Word for word, repeat the data that follows. Do not include the pictures.

(Stored records)
········
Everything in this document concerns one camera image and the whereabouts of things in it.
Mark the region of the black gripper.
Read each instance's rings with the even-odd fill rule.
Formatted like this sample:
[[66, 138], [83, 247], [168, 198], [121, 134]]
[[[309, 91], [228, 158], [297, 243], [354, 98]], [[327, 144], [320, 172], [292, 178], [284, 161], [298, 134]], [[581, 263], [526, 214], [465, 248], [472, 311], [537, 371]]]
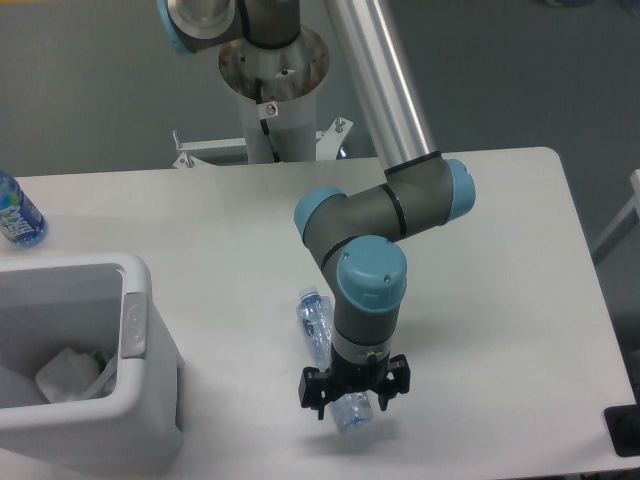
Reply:
[[392, 399], [409, 392], [410, 382], [411, 370], [404, 354], [382, 358], [373, 355], [364, 364], [356, 364], [332, 349], [329, 369], [302, 370], [298, 394], [301, 407], [315, 411], [323, 420], [327, 405], [356, 392], [376, 393], [380, 409], [386, 411]]

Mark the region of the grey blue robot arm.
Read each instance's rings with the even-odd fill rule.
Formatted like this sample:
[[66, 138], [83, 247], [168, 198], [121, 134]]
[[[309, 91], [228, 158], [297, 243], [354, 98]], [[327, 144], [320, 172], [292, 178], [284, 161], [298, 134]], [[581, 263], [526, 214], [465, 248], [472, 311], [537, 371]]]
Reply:
[[[161, 1], [174, 48], [218, 48], [219, 70], [238, 99], [251, 163], [316, 157], [315, 94], [329, 53], [301, 21], [296, 1]], [[399, 241], [468, 213], [475, 186], [465, 165], [446, 160], [403, 68], [384, 1], [330, 1], [326, 9], [356, 86], [382, 184], [348, 195], [334, 187], [306, 194], [294, 211], [299, 235], [335, 298], [330, 361], [301, 375], [301, 405], [314, 411], [356, 392], [381, 407], [410, 388], [410, 368], [392, 355], [407, 261]]]

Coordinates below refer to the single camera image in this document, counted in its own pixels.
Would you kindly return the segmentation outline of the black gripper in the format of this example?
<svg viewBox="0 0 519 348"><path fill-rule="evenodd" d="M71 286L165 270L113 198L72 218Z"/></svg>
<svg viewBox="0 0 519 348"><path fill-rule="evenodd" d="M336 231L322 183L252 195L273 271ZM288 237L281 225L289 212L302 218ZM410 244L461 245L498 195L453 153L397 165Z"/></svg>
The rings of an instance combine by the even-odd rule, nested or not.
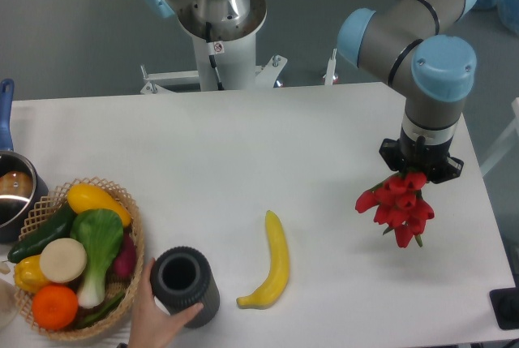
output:
<svg viewBox="0 0 519 348"><path fill-rule="evenodd" d="M459 178L463 170L464 161L449 153L452 141L431 145L426 144L424 137L416 141L409 137L384 139L379 154L394 172L422 172L428 182L440 184Z"/></svg>

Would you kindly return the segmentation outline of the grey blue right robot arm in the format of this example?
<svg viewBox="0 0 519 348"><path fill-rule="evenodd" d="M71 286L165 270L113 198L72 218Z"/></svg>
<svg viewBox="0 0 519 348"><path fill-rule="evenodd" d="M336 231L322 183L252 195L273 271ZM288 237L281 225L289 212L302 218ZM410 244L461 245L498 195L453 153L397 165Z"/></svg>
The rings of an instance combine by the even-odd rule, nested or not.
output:
<svg viewBox="0 0 519 348"><path fill-rule="evenodd" d="M351 13L337 35L337 52L405 98L401 132L380 156L390 170L418 170L432 183L458 178L462 160L449 149L474 85L472 46L446 30L477 0L397 0L384 13Z"/></svg>

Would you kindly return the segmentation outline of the person's bare hand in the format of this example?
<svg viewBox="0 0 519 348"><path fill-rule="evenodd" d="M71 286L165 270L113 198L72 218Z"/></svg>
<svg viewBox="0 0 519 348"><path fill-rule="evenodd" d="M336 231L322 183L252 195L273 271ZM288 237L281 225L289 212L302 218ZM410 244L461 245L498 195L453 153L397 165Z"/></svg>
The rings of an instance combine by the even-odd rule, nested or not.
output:
<svg viewBox="0 0 519 348"><path fill-rule="evenodd" d="M127 346L136 347L168 347L181 329L191 322L203 309L202 303L167 315L155 302L151 287L151 271L155 264L151 258L144 267L131 313L131 331Z"/></svg>

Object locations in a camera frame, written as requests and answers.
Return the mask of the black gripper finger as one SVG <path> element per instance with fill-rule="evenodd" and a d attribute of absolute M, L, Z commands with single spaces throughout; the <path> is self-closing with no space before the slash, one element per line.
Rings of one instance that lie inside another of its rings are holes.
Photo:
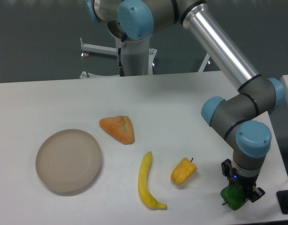
<path fill-rule="evenodd" d="M 222 174 L 229 183 L 234 183 L 234 171 L 230 159 L 226 159 L 221 163 Z"/>
<path fill-rule="evenodd" d="M 252 203 L 257 201 L 264 195 L 265 191 L 262 188 L 257 187 L 256 185 L 249 185 L 246 187 L 246 199 L 248 199 Z"/>

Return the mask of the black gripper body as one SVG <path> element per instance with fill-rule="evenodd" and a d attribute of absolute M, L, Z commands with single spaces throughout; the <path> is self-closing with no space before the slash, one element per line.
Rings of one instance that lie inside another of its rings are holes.
<path fill-rule="evenodd" d="M 260 169 L 247 170 L 239 166 L 232 166 L 230 172 L 230 185 L 240 185 L 244 190 L 253 190 L 256 186 Z"/>

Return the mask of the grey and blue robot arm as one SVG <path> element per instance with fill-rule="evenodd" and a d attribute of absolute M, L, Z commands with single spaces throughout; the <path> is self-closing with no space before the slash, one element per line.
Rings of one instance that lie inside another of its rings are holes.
········
• **RESULT FOR THIS EXERCISE**:
Everything in this document concerns one camera image and the whereabouts of things in it.
Mark the region of the black gripper.
Read each instance's rings with the even-odd fill rule.
Formatted like this sample:
[[66, 138], [83, 247], [168, 198], [121, 134]]
[[[309, 91], [228, 158], [297, 243], [354, 98]], [[327, 144], [320, 172], [292, 178], [284, 161], [298, 134]], [[581, 263], [526, 214], [465, 248], [472, 311], [537, 371]]]
Reply:
[[392, 399], [409, 392], [410, 382], [411, 370], [404, 354], [382, 358], [373, 355], [364, 364], [356, 364], [332, 349], [329, 369], [302, 370], [298, 394], [301, 407], [315, 411], [323, 420], [327, 405], [356, 392], [376, 393], [380, 409], [386, 411]]

Mark the region of the grey blue robot arm.
Read each instance's rings with the even-odd fill rule.
Formatted like this sample:
[[66, 138], [83, 247], [168, 198], [121, 134]]
[[[309, 91], [228, 158], [297, 243], [354, 98]], [[327, 144], [320, 172], [292, 178], [284, 161], [298, 134]], [[581, 263], [526, 214], [465, 248], [472, 311], [537, 371]]]
Reply:
[[[161, 1], [174, 48], [218, 48], [219, 70], [238, 99], [251, 163], [316, 157], [315, 94], [329, 53], [301, 21], [296, 1]], [[399, 241], [468, 213], [475, 186], [465, 165], [446, 160], [403, 68], [384, 1], [330, 1], [326, 9], [356, 86], [382, 184], [348, 195], [334, 187], [306, 194], [294, 211], [299, 235], [335, 298], [330, 361], [301, 375], [301, 405], [314, 411], [356, 392], [381, 407], [410, 388], [410, 368], [392, 355], [407, 261]]]

Coordinates below refer to the single camera image in this document, counted in its own pixels.
Would you kindly return the segmentation outline of the black gripper in the format of this example?
<svg viewBox="0 0 519 348"><path fill-rule="evenodd" d="M71 286L165 270L113 198L72 218Z"/></svg>
<svg viewBox="0 0 519 348"><path fill-rule="evenodd" d="M336 231L322 183L252 195L273 271ZM288 237L281 225L289 212L302 218ZM410 244L461 245L498 195L453 153L397 165Z"/></svg>
The rings of an instance combine by the even-odd rule, nested or not.
output:
<svg viewBox="0 0 519 348"><path fill-rule="evenodd" d="M459 178L463 170L464 161L449 153L452 141L431 145L426 144L424 137L416 141L409 137L384 139L379 154L394 172L422 172L428 182L440 184Z"/></svg>

Would you kindly return the segmentation outline of the grey blue right robot arm in the format of this example?
<svg viewBox="0 0 519 348"><path fill-rule="evenodd" d="M71 286L165 270L113 198L72 218Z"/></svg>
<svg viewBox="0 0 519 348"><path fill-rule="evenodd" d="M336 231L322 183L252 195L273 271ZM288 237L281 225L289 212L302 218ZM410 244L461 245L498 195L453 153L397 165Z"/></svg>
The rings of an instance combine by the even-odd rule, nested or not.
output:
<svg viewBox="0 0 519 348"><path fill-rule="evenodd" d="M351 13L337 35L337 52L405 98L401 132L380 156L390 170L418 170L432 183L458 178L462 160L449 149L474 85L472 46L446 30L477 0L397 0L384 13Z"/></svg>

Would you kindly return the segmentation outline of the person's bare hand in the format of this example?
<svg viewBox="0 0 519 348"><path fill-rule="evenodd" d="M71 286L165 270L113 198L72 218Z"/></svg>
<svg viewBox="0 0 519 348"><path fill-rule="evenodd" d="M336 231L322 183L252 195L273 271ZM288 237L281 225L289 212L302 218ZM410 244L461 245L498 195L453 153L397 165Z"/></svg>
The rings of an instance combine by the even-odd rule, nested or not.
output:
<svg viewBox="0 0 519 348"><path fill-rule="evenodd" d="M127 346L136 347L168 347L181 329L191 322L203 309L202 303L167 315L155 302L151 287L151 271L155 264L151 258L144 267L131 313L131 331Z"/></svg>

Object locations in a camera frame, written as requests and answers.
Return the mask of the black gripper finger as one SVG <path> element per instance with fill-rule="evenodd" and a d attribute of absolute M, L, Z commands with single spaces throughout; the <path> is self-closing with no space before the slash, one element per line.
Rings of one instance that lie inside another of its rings are holes.
Photo:
<path fill-rule="evenodd" d="M 222 174 L 229 183 L 234 183 L 234 171 L 230 159 L 226 159 L 221 163 Z"/>
<path fill-rule="evenodd" d="M 252 203 L 257 201 L 264 195 L 265 191 L 262 188 L 257 187 L 256 185 L 249 185 L 246 187 L 246 199 L 248 199 Z"/>

Return the mask of the black gripper body as one SVG <path> element per instance with fill-rule="evenodd" and a d attribute of absolute M, L, Z commands with single spaces throughout; the <path> is self-closing with no space before the slash, one element per line.
Rings of one instance that lie inside another of its rings are holes.
<path fill-rule="evenodd" d="M 260 169 L 247 170 L 239 166 L 232 166 L 230 172 L 230 185 L 240 185 L 244 190 L 253 190 L 256 186 Z"/>

Return the mask of the grey and blue robot arm as one SVG <path> element per instance with fill-rule="evenodd" and a d attribute of absolute M, L, Z commands with single spaces throughout; the <path> is self-closing with no space before the slash, one element per line.
Rings of one instance that lie inside another of its rings are holes.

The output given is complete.